Bug 2369786

Summary: [8.1] prometheus fails with 404 error when mgr daemons are upgraded due to root-CA not in sync post upgrade
Product: [Red Hat Storage] Red Hat Ceph Storage Reporter: Vinayak Papnoi <vpapnoi>
Component: CephadmAssignee: Kushal Deb <kdeb>
Status: CLOSED ERRATA QA Contact: Vinayak Papnoi <vpapnoi>
Severity: high Docs Contact:
Priority: unspecified    
Version: 8.1CC: cephqe-warriors, kdeb, rkachach, sabose, tserlin
Target Milestone: ---Keywords: UpgradeBlocker
Target Release: 8.1   
Hardware: x86_64   
OS: Linux   
Whiteboard:
Fixed In Version: ceph-19.2.1-215.el9cp Doc Type: Bug Fix
Doc Text:
Cause: Mismatch between the Common Name (CN) used to generate the certificates and the actual CN of the cephadm Root CA loaded in certmgr. Consequence: The Dashboard fails to reach the Prometheus API and raises related errors due to SSL connectivity issues.
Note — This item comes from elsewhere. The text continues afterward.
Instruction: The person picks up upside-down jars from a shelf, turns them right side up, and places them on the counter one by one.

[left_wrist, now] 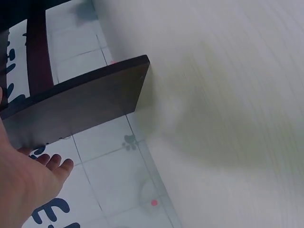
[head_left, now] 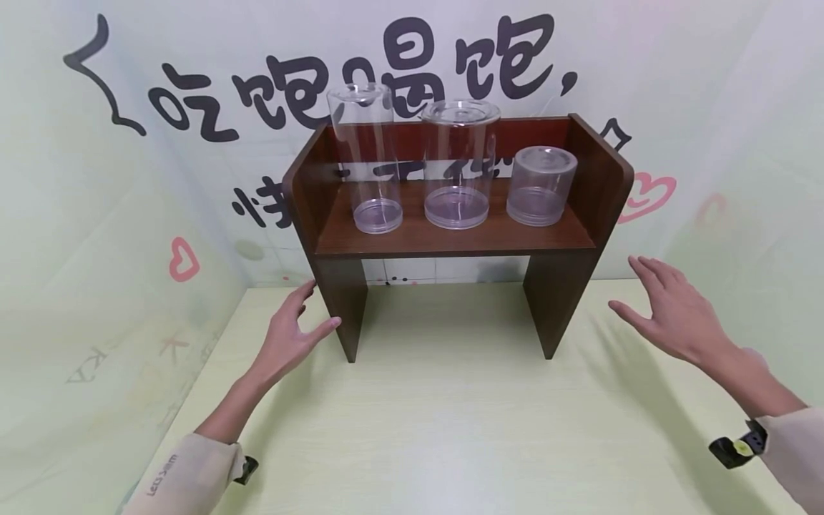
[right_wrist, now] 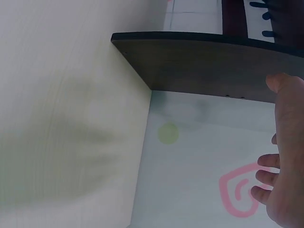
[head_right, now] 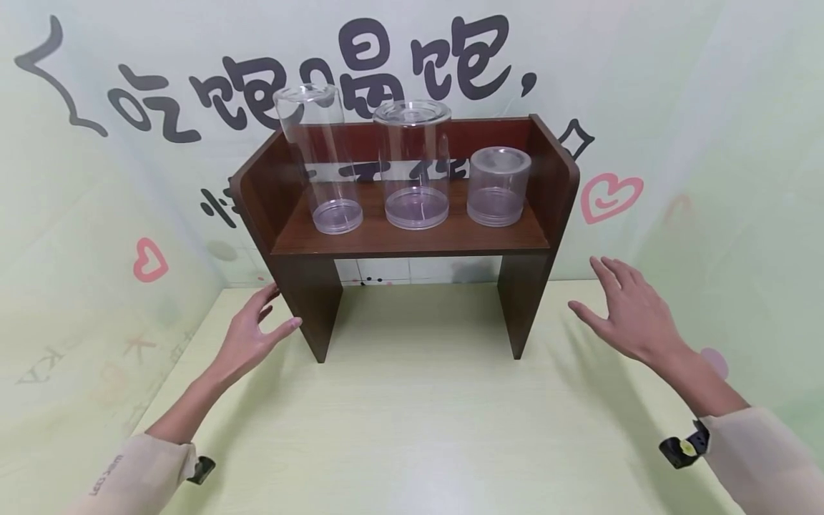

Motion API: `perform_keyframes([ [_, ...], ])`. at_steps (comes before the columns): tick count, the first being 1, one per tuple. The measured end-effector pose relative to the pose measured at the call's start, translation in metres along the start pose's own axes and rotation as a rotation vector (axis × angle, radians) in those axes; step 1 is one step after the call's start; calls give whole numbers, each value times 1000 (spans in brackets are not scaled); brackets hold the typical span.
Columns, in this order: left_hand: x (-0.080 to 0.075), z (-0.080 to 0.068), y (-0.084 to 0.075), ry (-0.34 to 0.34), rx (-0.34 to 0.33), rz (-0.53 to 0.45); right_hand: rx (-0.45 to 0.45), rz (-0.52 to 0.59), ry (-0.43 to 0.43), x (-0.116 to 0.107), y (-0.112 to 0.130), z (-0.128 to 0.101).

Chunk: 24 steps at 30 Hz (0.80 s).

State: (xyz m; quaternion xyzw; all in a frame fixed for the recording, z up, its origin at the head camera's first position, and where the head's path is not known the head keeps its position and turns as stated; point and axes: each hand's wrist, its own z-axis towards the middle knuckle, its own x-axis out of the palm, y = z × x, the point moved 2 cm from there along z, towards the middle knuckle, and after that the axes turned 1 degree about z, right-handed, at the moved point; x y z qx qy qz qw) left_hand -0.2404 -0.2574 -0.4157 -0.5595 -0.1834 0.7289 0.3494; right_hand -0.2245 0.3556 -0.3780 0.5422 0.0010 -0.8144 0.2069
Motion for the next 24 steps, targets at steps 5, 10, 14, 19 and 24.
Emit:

Fix: Ensure that new certificates are issued using the currently active cephadm Root CA. Result: Certificates signed by cephadm are now correctly aligned with the cephadm Root CA, resolving API connectivity issues and improving consistency.
Story Points: ---
Clone Of: Environment:
Last Closed: 2025-06-26 12:32:38 UTC Type: Bug
Regression: --- Mount Type: ---
Documentation: --- CRM:
Verified Versions: Category: ---
oVirt Team: --- RHEL 7.3 requirements from Atomic Host:
Cloudforms Team: --- Target Upstream Version:
Embargoed:

Description Vinayak Papnoi 2025-06-02 13:32:56 UTC
Description of problem:

With mgmt-gateway service running, when the "mgr" daemons are upgraded to a newer image which uses new root CA (cephadm-root-<fsid>) as opposed to old (cephadm-root), the prometheus service fails with below error:

404 - Not Found
Could not reach Prometheus's API on https://10.0.66.11:29443/internal/prometheus/api/v1 error HTTPSConnectionPool(host='10.0.66.11', port=29443): Max retries exceeded with url: /internal/prometheus/api/v1/rules (Caused by SSLError(SSLCertVerificationError(1, '[SSL: CERTIFICATE_VERIFY_FAILED] certificate verify failed: unable to get local issuer certificate (_ssl.c:1147)')))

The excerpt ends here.